What this task involves
Copy out each line of the material that includes the word "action".

Information provided
=== Section Start ===

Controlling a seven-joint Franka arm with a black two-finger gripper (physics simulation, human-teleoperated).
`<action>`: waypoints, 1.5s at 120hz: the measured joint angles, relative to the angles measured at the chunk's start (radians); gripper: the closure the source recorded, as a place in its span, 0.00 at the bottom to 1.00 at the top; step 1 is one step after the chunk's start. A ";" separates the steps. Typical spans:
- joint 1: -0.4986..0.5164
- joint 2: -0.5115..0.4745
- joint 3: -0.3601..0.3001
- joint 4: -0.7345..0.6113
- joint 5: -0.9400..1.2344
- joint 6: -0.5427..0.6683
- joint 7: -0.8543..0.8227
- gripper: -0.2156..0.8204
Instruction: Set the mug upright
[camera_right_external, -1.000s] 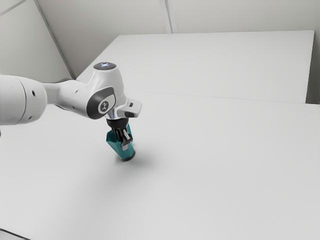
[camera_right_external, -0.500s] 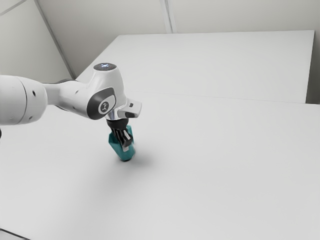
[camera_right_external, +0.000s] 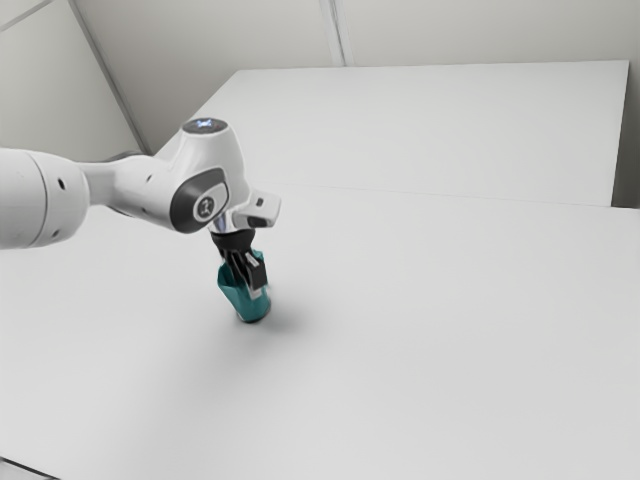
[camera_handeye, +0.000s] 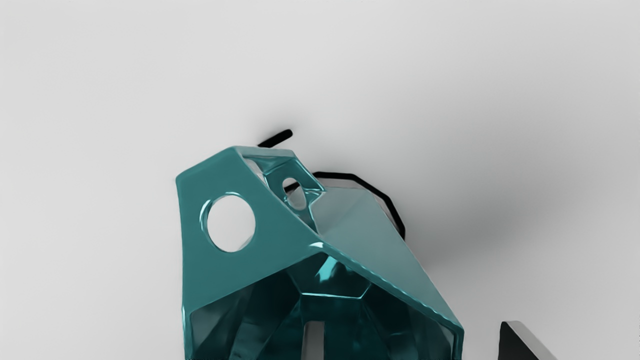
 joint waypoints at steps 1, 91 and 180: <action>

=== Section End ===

Written response
`<action>`: waypoints, 1.5s at 120hz: the measured joint angles, relative to the angles measured at the chunk's start (radians); gripper: the closure the source recorded, as a place in its span, 0.00 at the bottom to 1.00 at the top; step 1 is one step after the chunk's start. A ";" separates the steps. Typical spans:
 joint waypoints at steps 1, 91 and 180: <action>

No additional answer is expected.